Hi everyone,
I’m working on simulating cyclic adsorption processes (TVSA / PSA-type) using VoronoiFVM.jl, which I use to semi-discretize a set of PDEs in space. The resulting system of ODEs (or DAEs) is integrated over time to simulate column dynamics such as direct breakthrough or full cyclic steady-state operation.
I’m now interested in differentiating through this time-dependent PDE system to compute gradients of scalar performance metrics (e.g. total CO₂ outflow over a cycle) with respect to model hyperparameters such as inlet velocity (u_feed
), feed temperature, outlet pressure, etc.
I understand that SciMLSensitivity.jl provides efficient adjoint and reverse-mode sensitivity algorithms for computing gradients of scalar outputs with respect to parameters in ODE/DAE systems.
My questions are:
- Is it possible to use reverse-mode automatic differentiation through a VoronoiFVM.jl simulation to compute gradients of integrals of the PDE solution with respect to such parameters?
- What is the recommended way to structure this?
Here is a minimal sketch of what I’m doing
using VoronoiFVM, DifferentialEquations
function column_model(; u_feed, T_feed, P_out)
# PDE setup ...
data = (params = (; u_feed=u_feed, T_feed=T_feed, P_out=P_out), )
sys = VoronoiFVM.System(grid;
storage, flux, reaction, source, bcondition, boutflow,
data, outflowboundaries=[data.Γ_in, data.Γ_out])
problem = ODEProblem(sys, inival, (0, duration))
sol = solve(problem, FBDF(); kwargs...)
return sol, sys
end
# Example target quantity: total outlet concentration
function performance_metric(u_feed, T_feed, P_out)
sol, sys = column_model(; u_feed, T_feed, P_out)
tf = TestFunctionFactory(sys)
T = testfunction(tf, [1], [2])
outflow = integrate(sys, T, sol; rate=false)
total_outflow = - trapz(outflow.t, reduce(hcat, outflow.u)')
return total_outflow[data.ic_CO2]
end
When I attempt to use reverse-mode AD via SciMLSensitivity.jl, I get the following error:
ERROR: `p` is not a SciMLStructure. This is required for adjoint sensitivity analysis.
For more information, see the documentation on SciMLStructures.jl for the definition
of the SciMLStructures interface. In particular, adjoint sensitivities only apply to `Tunable`.

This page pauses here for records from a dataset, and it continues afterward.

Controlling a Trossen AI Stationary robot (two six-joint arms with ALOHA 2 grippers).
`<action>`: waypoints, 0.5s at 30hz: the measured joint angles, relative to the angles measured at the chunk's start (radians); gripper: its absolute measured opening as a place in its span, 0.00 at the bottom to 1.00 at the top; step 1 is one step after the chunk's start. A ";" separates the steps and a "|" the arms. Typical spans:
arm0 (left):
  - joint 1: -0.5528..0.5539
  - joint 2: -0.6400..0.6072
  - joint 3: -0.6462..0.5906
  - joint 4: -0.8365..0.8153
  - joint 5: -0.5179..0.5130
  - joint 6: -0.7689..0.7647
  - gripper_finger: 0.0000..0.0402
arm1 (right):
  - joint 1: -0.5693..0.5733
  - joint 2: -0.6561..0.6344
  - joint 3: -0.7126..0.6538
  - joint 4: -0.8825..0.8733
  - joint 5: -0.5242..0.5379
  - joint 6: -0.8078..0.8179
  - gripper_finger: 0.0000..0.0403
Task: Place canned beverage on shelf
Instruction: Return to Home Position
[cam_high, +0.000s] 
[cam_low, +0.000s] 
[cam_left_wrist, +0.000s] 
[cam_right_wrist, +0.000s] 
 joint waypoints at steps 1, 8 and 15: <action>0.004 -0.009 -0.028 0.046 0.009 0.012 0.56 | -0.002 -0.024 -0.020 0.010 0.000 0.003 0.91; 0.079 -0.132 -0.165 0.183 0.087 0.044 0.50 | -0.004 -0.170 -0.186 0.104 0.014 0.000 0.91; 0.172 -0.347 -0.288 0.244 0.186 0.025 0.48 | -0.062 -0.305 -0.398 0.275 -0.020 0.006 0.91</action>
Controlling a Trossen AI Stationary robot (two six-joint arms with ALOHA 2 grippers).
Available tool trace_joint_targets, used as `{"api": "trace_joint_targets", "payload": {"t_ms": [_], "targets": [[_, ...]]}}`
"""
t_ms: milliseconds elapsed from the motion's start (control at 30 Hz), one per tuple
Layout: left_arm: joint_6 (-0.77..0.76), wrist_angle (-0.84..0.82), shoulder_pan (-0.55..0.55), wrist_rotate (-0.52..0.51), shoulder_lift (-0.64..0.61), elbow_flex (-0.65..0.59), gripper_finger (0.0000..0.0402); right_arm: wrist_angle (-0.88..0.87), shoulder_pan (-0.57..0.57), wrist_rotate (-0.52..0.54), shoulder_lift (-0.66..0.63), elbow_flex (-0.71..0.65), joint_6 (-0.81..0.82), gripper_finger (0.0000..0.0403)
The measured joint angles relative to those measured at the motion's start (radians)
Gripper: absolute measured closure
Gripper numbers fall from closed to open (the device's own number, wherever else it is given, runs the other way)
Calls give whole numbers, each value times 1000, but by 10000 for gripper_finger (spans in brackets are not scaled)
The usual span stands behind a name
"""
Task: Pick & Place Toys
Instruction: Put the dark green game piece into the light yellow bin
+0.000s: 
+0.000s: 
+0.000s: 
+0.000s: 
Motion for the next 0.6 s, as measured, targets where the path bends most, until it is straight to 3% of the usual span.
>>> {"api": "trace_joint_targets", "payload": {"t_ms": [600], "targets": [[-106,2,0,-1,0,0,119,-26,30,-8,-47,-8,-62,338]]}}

As I understand it, the current SciMLSensitivity interface expects parameters to be passed as a parameter vector p
threaded into the ODEProblem.
However, in my case, the parameters enter through data.params
in the VoronoiFVM setup, not as a flat vector p
.
For context, the ultimate goal is to enable gradient-based optimization of cyclic adsorption processes, where each cycle involves solving the PDE system multiple times under varying boundary conditions.
Any guidance on how to make this setup AD-compatible would be greatly appreciated!